Consider this example: you are developing a notebook in PRJ-0000 located in your "MyProjects" directory and you are reading a csv file living in this project at this path:
/home/jupyter/MyProjects/PRJ-0000/Foo.csv
Before publishing the notebook, you must change the path to this csv file to:
/home/jupyter/NHERI-Published/PRJ-0000/Foo.csv
-
The published area is a read-only space. In the published section, users can run notebooks, but the notebook is not allowed to write any file to this location. If the notebook needs to write a file, you as the author of the notebook should make sure the notebook is robust to write the file in each user directory. Here is an example of a published notebook that writes files to user directories.
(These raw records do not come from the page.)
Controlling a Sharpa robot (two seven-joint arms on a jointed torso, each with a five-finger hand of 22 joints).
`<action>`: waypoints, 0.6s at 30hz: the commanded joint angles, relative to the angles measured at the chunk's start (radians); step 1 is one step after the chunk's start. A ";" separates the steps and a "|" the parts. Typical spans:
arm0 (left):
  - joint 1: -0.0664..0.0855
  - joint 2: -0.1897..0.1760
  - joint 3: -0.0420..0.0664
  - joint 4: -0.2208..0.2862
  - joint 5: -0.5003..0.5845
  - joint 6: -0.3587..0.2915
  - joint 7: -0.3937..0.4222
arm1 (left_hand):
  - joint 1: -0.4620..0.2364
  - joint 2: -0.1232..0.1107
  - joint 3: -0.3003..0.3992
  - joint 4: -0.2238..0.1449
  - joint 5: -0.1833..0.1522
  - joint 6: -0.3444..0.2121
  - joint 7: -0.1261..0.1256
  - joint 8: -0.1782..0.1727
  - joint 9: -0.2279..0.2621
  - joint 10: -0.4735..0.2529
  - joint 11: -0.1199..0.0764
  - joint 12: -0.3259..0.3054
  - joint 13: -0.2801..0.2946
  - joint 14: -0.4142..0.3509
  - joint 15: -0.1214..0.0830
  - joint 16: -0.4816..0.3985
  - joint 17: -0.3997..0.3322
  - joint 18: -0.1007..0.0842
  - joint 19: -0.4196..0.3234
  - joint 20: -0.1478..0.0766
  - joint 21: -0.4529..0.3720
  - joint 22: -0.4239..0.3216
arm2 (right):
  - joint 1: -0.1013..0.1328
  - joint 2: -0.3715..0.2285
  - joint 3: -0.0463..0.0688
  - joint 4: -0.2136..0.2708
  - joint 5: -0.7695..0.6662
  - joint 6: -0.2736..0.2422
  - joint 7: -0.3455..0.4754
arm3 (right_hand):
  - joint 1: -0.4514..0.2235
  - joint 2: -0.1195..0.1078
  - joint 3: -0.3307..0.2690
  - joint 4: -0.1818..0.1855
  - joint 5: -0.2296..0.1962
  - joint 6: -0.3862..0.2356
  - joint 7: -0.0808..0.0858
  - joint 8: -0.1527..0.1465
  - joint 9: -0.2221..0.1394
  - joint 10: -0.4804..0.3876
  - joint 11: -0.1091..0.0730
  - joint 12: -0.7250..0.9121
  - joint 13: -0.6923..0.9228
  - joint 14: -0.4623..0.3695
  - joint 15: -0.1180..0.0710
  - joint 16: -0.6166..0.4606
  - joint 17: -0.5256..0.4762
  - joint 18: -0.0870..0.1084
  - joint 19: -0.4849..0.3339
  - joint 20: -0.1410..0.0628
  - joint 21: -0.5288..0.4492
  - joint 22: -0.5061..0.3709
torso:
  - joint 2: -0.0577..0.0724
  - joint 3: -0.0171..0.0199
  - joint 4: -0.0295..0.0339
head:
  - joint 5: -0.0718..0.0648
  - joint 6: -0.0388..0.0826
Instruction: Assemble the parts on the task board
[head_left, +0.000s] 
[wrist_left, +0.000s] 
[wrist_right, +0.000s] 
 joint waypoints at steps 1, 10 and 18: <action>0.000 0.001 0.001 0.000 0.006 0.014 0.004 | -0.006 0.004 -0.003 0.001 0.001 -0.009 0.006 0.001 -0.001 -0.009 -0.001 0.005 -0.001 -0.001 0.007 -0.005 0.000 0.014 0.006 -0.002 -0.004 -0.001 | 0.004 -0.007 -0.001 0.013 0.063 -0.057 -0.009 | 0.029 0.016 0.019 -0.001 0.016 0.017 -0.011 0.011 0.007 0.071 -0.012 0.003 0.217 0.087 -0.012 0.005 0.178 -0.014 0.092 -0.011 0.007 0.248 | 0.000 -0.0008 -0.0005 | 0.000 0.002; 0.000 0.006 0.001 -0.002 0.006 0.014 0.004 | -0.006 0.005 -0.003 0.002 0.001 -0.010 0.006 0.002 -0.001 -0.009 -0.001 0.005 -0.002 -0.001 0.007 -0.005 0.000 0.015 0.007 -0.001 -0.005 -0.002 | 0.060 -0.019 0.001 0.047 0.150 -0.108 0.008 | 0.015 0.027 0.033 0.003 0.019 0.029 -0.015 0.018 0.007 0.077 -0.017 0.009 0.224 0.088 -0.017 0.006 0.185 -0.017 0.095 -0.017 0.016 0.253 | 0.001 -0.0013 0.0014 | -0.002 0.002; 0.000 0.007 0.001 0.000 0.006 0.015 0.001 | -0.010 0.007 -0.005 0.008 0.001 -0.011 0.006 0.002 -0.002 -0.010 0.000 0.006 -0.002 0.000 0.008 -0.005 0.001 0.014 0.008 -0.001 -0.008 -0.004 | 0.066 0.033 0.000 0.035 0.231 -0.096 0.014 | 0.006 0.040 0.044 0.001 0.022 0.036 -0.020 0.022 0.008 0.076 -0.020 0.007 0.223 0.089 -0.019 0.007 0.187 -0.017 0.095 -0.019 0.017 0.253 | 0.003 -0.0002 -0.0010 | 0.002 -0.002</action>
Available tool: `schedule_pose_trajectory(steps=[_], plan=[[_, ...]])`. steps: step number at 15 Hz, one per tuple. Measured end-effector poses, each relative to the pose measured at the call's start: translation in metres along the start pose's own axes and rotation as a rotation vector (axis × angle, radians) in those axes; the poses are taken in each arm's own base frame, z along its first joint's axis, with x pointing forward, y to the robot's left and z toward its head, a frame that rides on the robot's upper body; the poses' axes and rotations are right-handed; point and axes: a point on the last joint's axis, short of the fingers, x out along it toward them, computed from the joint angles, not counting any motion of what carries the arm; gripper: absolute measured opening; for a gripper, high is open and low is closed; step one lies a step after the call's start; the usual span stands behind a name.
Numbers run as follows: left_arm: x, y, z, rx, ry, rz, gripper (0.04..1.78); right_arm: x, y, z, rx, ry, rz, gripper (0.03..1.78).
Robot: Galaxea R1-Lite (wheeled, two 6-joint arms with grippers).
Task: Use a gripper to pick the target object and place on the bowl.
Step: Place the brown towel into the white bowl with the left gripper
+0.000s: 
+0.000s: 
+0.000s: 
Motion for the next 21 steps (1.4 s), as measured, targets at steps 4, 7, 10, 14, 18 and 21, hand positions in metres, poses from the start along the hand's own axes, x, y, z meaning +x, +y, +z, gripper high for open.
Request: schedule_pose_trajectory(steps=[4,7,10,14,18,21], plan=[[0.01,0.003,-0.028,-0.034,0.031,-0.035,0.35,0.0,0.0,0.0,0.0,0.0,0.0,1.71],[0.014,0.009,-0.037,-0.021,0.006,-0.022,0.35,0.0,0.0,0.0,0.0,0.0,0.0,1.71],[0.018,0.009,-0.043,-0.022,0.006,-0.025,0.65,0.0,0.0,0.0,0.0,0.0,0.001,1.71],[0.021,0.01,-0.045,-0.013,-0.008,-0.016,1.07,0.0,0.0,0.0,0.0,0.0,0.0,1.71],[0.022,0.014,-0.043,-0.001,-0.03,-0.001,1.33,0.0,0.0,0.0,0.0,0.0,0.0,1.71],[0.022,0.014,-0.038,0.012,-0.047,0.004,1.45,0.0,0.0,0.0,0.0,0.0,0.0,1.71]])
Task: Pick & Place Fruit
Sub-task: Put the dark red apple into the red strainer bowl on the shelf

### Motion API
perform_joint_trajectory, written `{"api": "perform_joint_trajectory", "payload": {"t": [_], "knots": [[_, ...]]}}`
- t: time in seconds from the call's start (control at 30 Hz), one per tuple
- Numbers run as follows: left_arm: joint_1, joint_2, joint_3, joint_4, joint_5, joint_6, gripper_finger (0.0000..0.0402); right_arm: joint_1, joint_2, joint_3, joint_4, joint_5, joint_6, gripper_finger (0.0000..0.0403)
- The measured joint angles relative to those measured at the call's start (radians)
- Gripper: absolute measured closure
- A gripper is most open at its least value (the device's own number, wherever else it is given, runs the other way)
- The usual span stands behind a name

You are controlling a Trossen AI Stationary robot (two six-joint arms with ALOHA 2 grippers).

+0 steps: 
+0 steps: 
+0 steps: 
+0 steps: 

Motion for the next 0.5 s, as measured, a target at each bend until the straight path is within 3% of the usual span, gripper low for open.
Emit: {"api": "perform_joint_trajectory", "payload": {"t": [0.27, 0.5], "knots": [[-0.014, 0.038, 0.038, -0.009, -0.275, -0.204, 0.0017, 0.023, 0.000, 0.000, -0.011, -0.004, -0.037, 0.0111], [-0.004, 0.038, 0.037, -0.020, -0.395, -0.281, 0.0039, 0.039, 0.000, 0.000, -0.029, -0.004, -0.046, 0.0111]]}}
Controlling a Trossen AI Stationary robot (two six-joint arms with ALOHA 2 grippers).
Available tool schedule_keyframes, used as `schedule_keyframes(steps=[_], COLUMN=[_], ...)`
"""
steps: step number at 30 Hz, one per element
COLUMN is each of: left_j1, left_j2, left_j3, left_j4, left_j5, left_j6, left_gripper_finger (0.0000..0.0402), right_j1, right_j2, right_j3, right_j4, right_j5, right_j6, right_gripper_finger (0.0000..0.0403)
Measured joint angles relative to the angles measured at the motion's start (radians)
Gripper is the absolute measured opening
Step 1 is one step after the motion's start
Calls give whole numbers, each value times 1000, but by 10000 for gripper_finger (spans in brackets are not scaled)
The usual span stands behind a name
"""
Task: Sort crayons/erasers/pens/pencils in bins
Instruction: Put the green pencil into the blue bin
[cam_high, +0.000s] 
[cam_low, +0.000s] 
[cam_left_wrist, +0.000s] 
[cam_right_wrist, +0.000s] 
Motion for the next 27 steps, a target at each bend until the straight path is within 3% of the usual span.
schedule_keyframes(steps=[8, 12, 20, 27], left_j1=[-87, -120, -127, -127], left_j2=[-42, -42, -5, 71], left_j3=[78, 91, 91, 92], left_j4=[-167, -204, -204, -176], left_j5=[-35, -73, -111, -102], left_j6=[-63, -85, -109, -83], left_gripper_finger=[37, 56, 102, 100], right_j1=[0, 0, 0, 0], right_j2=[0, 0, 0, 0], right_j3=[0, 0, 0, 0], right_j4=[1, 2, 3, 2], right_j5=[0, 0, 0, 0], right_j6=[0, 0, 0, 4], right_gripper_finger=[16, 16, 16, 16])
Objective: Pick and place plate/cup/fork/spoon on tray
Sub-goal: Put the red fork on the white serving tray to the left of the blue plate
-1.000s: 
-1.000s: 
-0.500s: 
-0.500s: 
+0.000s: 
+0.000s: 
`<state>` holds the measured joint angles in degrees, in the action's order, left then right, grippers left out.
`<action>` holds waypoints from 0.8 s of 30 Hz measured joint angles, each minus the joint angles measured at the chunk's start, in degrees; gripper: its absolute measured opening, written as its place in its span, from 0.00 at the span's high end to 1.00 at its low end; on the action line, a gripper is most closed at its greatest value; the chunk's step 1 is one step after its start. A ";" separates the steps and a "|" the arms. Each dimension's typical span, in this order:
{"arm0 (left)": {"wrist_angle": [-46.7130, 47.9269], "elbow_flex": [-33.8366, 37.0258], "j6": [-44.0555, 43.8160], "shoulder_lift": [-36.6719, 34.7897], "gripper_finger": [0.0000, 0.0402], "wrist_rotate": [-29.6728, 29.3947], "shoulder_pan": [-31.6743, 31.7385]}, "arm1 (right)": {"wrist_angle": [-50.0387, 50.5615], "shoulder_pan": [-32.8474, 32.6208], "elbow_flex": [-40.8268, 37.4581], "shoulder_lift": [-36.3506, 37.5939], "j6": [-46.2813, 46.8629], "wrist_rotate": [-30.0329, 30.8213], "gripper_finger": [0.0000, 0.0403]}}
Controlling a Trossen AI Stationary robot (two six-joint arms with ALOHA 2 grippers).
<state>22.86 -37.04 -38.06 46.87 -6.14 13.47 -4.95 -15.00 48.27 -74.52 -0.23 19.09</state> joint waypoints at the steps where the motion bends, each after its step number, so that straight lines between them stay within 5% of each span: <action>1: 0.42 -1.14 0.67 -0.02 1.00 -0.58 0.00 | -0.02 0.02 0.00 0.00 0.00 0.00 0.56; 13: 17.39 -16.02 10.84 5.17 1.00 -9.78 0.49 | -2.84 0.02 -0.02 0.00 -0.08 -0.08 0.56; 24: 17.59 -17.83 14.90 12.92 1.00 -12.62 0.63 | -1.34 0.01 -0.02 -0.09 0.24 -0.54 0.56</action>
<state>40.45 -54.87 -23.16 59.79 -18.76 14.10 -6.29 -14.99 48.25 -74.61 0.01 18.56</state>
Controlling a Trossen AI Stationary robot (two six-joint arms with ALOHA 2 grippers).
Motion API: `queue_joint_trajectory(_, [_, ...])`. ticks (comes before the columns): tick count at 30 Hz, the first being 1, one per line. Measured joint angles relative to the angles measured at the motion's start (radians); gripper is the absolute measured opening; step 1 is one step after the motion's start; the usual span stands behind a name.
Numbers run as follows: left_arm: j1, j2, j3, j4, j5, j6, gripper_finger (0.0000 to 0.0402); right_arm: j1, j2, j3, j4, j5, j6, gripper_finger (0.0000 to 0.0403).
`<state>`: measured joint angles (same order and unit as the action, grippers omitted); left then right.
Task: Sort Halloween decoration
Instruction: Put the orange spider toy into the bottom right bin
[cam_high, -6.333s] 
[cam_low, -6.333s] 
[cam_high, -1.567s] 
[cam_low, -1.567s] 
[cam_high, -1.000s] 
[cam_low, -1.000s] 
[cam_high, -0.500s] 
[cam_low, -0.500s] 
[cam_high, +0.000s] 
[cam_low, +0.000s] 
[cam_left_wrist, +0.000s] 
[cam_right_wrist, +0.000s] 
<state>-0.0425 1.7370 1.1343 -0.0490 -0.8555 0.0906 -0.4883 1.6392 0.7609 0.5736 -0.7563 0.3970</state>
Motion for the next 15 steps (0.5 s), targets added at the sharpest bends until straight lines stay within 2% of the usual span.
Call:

Furthermore, since the published space is read-only, if a user wants to revise, enhance or edit the published notebook they will have to copy the notebook to their mydata and continue working on the copied version of the notebook located in their mydata. To ensure that users understand these limitations, we require a readme file be published within the project that explains how future users can run and take advantage of the Jupyter Notebook.
-
Jupyter Notebooks rely on packages that are used to develop them (e.g., numpy, geopandas, ipywidgets, CartoPy, Scikit-Learn). For preservation purposes, it is important to publish a requirement file including a list of all packages and their versions along with the notebook as a metadata file.